PROBLEM TO SOLVE
Among the lines below, keep only those from the one containing "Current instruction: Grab" through the one containing "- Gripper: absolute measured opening", and reproduce them exactly.

Source records:
##############################

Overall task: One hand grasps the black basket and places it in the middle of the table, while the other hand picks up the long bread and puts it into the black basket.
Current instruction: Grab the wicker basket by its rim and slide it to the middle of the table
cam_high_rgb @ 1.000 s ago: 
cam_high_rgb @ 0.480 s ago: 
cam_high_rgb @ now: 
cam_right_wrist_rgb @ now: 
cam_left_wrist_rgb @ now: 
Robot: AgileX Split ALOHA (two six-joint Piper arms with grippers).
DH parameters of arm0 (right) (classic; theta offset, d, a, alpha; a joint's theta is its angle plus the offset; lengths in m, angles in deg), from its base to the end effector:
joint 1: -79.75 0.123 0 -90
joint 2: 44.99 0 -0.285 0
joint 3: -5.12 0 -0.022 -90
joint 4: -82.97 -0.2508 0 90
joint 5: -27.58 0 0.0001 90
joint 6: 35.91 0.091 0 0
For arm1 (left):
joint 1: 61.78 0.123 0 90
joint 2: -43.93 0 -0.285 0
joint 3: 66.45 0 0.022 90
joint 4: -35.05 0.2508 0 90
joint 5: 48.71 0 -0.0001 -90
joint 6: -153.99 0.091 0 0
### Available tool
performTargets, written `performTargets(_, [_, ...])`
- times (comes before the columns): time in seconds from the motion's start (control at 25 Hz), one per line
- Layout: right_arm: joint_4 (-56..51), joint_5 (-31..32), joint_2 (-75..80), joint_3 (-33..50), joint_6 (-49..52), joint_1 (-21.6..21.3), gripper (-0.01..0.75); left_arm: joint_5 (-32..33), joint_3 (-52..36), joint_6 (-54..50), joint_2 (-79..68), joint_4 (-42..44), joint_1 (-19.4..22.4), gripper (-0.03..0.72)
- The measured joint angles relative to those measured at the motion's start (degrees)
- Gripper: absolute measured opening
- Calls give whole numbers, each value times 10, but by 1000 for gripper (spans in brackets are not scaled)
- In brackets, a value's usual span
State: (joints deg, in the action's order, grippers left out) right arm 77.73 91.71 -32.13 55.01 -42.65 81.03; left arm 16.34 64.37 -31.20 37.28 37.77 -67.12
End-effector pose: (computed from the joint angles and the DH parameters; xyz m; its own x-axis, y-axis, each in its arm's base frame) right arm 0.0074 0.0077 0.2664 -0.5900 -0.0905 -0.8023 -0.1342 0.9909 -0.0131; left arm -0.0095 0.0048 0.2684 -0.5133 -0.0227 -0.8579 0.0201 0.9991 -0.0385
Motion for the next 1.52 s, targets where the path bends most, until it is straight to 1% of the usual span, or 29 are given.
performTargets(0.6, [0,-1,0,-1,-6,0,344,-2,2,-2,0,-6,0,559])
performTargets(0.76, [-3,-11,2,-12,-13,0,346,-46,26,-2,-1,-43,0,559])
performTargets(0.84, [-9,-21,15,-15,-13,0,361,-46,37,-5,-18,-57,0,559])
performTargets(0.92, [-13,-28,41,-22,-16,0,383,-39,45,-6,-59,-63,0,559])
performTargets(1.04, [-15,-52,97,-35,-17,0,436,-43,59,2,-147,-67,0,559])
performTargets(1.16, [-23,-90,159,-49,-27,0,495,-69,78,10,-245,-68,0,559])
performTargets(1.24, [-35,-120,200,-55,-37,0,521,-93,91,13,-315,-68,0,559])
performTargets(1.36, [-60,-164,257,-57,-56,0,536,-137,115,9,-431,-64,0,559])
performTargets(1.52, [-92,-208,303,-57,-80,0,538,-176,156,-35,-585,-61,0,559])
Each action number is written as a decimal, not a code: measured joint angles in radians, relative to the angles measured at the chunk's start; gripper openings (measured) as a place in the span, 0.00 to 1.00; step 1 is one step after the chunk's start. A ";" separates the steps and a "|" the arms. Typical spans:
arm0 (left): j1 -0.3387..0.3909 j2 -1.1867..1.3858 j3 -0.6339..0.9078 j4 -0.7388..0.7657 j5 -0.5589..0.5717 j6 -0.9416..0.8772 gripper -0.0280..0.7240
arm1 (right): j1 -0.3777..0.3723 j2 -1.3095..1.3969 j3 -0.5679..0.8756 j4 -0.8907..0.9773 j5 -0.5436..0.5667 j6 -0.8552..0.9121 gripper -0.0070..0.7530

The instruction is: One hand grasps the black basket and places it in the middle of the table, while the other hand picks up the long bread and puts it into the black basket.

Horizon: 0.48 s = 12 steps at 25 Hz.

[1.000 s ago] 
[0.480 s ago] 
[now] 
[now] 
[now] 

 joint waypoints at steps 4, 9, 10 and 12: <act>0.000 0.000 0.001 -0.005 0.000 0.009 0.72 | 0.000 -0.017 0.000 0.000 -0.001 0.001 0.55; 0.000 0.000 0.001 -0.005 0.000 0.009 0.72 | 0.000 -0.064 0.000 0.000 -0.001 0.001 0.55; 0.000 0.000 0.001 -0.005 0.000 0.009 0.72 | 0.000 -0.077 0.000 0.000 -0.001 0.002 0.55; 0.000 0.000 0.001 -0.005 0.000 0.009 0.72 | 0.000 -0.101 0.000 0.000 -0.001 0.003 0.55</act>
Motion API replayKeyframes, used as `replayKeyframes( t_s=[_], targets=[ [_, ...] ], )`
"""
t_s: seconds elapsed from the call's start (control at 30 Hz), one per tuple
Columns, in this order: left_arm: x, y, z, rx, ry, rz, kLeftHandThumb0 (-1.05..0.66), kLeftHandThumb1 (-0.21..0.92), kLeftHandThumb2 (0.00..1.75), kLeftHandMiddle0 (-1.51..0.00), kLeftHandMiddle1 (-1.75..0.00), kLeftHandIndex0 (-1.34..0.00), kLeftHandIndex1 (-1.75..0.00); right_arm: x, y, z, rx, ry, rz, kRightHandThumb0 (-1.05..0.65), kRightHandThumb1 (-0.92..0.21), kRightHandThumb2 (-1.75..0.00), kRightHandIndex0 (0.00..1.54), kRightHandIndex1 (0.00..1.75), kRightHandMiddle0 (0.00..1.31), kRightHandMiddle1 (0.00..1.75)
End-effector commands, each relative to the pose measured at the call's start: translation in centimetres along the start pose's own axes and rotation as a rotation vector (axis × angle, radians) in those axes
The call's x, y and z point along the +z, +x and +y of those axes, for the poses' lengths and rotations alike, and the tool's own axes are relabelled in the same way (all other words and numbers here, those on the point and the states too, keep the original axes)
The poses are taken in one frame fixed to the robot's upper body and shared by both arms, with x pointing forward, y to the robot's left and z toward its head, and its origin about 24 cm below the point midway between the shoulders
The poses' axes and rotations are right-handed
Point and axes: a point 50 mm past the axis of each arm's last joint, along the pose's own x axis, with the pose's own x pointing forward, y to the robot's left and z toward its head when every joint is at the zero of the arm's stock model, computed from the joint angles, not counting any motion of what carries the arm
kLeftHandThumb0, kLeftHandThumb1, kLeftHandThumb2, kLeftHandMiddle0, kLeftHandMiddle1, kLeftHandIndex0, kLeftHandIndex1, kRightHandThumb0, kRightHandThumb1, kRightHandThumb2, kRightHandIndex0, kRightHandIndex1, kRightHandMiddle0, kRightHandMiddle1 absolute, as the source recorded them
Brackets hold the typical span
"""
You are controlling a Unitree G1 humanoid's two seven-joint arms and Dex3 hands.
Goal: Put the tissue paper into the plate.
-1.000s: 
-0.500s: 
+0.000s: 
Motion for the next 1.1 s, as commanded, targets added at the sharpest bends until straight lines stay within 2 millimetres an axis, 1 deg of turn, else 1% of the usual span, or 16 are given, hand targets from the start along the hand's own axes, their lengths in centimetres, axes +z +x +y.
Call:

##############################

WRITTEN SOLUTION
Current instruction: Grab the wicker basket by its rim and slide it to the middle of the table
cam_high_rgb @ 1.000 s ago: 
cam_high_rgb @ 0.480 s ago: 
cam_high_rgb @ now: 
cam_right_wrist_rgb @ now: 
cam_left_wrist_rgb @ now: 
Robot: AgileX Split ALOHA (two six-joint Piper arms with grippers).
DH parameters of arm0 (right) (classic; theta offset, d, a, alpha; a joint's theta is its angle plus the offset; lengths in m, angles in deg), from its base to the end effector:
joint 1: -79.75 0.123 0 -90
joint 2: 44.99 0 -0.285 0
joint 3: -5.12 0 -0.022 -90
joint 4: -82.97 -0.2508 0 90
joint 5: -27.58 0 0.0001 90
joint 6: 35.91 0.091 0 0
For arm1 (left):
joint 1: 61.78 0.123 0 90
joint 2: -43.93 0 -0.285 0
joint 3: 66.45 0 0.022 90
joint 4: -35.05 0.2508 0 90
joint 5: 48.71 0 -0.0001 -90
joint 6: -153.99 0.091 0 0
### Available tool
performTargets, written `performTargets(_, [_, ...])`
- times (comes before the columns): time in seconds from the motion's start (control at 25 Hz), one per line
- Layout: right_arm: joint_4 (-56..51), joint_5 (-31..32), joint_2 (-75..80), joint_3 (-33..50), joint_6 (-49..52), joint_1 (-21.6..21.3), gripper (-0.01..0.75); left_arm: joint_5 (-32..33), joint_3 (-52..36), joint_6 (-54..50), joint_2 (-79..68), joint_4 (-42..44), joint_1 (-19.4..22.4), gripper (-0.03..0.72)
- The measured joint angles relative to those measured at the motion's start (degrees)
- Gripper: absolute measured opening

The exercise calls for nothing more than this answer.